Alderman Antonio French (facing) goes over each item on the progress of the city's Comprehensive Crime Reduction Plan with Carl Filler, of the Mayor's office, during an aldermanic public safety committee meeting on Tuesday, May 24, 2016 at City Hall in St. Louis. Photo by Huy Mach, hmach@post-dispatch.com

UPDATED at 2 p.m. with comments from St. Louis Police Chief Sam Dotson.

ST. LOUIS  •  The aldermanic public safety committee listened to a presentation about police body cameras on Tuesday, but the police department's chief dominated their discussion. 

David Fowers, of Taser International, wearing sunglasses attached to a camera showed the committee how the technology works—and how it can help referee disputes when officers receive complaints. 

Fowers said San Diego adopted Taser cameras and saw a 41 percent drop in complaints against officers and a 47 percent drop in the use of force. 

The city police department has been doing a pilot program where some sergeants wear cameras while on the job. But, the question of expanding it to the entire 1,200 person department is up to politicians, unions, and budgets. The police union has resisted body cameras arguing that it would make officers subject to punishment for minor infractions, like not wearing seat belts. 

Each camera costs between $400 to $600, in addition to $1500 docks and storage fees. A total price wasn't given, but is expected to cost millions annually. 

Aldermen largely focused their comments on Police Chief Sam Dotson. 

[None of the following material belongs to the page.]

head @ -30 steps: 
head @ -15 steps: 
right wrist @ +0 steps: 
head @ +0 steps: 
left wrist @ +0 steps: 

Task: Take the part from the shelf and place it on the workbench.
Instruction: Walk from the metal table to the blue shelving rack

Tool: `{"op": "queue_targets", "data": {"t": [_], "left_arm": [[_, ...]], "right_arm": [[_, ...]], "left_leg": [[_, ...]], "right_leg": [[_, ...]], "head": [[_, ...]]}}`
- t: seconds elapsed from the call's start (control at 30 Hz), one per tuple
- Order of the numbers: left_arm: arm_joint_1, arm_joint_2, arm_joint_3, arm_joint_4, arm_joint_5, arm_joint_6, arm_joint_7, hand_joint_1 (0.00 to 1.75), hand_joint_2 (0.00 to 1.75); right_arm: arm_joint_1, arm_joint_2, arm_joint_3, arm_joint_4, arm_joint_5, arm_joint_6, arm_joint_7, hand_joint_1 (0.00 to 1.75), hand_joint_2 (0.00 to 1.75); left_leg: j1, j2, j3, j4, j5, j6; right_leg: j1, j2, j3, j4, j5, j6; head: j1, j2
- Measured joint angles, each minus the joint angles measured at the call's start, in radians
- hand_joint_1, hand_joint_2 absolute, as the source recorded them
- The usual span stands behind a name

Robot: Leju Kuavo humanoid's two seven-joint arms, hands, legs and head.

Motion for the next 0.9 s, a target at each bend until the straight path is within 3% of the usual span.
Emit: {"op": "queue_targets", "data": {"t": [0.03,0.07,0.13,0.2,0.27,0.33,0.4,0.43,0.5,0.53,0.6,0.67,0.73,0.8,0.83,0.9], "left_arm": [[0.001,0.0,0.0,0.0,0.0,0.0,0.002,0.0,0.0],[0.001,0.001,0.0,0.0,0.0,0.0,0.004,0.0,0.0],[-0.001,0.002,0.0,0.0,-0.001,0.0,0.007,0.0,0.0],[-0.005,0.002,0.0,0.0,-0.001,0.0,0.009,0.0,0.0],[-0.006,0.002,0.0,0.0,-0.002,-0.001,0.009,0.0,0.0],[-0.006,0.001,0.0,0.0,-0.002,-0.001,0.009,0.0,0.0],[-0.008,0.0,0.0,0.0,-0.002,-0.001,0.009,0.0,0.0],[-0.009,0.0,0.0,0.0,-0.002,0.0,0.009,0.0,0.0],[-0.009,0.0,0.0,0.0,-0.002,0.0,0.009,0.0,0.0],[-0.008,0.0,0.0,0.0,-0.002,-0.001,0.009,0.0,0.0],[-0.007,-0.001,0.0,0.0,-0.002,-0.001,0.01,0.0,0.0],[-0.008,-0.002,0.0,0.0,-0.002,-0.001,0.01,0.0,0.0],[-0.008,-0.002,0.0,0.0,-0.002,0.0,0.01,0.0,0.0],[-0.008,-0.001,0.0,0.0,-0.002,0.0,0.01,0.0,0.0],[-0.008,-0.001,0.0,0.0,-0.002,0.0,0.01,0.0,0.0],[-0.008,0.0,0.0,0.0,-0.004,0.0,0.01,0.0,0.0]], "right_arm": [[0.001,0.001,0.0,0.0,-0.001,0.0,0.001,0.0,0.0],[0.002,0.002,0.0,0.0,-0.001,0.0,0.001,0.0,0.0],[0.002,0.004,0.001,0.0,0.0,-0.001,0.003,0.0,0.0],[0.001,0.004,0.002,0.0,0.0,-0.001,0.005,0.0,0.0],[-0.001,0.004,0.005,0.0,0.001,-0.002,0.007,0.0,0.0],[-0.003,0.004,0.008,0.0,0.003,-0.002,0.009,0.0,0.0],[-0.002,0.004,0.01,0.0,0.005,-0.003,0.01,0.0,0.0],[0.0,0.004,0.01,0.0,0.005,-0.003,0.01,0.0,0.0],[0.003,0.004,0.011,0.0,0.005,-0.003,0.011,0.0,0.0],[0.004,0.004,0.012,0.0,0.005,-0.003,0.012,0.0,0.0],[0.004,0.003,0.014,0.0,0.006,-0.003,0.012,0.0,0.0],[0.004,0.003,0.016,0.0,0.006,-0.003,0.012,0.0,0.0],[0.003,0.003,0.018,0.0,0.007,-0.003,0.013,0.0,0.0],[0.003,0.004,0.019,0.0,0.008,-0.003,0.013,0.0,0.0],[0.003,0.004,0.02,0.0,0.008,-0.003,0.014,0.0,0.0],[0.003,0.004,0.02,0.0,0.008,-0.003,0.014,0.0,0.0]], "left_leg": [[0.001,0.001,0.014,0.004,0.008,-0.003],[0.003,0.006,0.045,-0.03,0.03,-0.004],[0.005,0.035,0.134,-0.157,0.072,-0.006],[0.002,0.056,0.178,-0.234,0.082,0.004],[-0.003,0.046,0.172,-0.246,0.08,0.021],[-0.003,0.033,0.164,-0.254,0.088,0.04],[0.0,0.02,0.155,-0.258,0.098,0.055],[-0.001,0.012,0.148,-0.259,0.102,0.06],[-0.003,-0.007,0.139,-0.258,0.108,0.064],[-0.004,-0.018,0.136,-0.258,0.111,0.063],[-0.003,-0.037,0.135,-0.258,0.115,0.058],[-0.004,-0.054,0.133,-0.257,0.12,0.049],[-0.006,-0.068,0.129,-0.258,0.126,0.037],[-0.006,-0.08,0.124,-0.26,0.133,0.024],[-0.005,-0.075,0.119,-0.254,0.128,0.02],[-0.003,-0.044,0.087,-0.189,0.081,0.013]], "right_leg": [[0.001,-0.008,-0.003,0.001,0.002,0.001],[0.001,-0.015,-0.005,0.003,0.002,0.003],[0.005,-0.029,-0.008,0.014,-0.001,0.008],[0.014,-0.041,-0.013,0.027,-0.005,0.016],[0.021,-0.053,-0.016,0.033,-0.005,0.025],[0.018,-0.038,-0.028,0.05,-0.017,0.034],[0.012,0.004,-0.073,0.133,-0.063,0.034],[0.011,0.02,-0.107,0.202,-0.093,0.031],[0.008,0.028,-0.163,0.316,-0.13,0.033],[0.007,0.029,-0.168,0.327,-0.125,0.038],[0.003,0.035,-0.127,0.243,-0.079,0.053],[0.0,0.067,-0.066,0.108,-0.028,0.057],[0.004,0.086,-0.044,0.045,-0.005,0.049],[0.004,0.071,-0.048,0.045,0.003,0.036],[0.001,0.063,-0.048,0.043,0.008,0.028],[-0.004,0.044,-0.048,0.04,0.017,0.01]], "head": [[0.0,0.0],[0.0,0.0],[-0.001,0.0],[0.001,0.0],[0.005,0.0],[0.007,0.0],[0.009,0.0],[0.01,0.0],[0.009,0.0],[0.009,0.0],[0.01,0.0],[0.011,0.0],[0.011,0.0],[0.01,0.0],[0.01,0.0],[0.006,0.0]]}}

Dotson will address the aldermanic Ways and Means committee on Wednesday about the department's upcoming budget, setting up a showdown between Dotson and aldermen questioning his crime strategies. 

Several aldermen on Tuesday hammered Dotson for placing additional officers downtown following a spate of high-profile crimes, saying it takes away officers from other neighborhoods.

Dotson wasn't present.  

Alderman Antonio French, saying his neighborhood has been ignored, reiterated his call for Dotson to resign. 

Dotson rejected French's comments. Dotson said he is focused "on working on solutions, not politics."

But on Tuesday, Alderman Dionne Flowers said Dotson is considering a run for mayor, alleging he is running the department to achieve maximum political benefit. 

"Go ahead and resign," Flowers said. 

Dotson has not announced a candidacy. Over the weekend, he issued two blog posts alleging city judges are lenient on criminals. 

"I have not made any decision about my future yet," Dotson said. "But if you look back you have seen me talk about guns, about judges, and all of those things for a long time."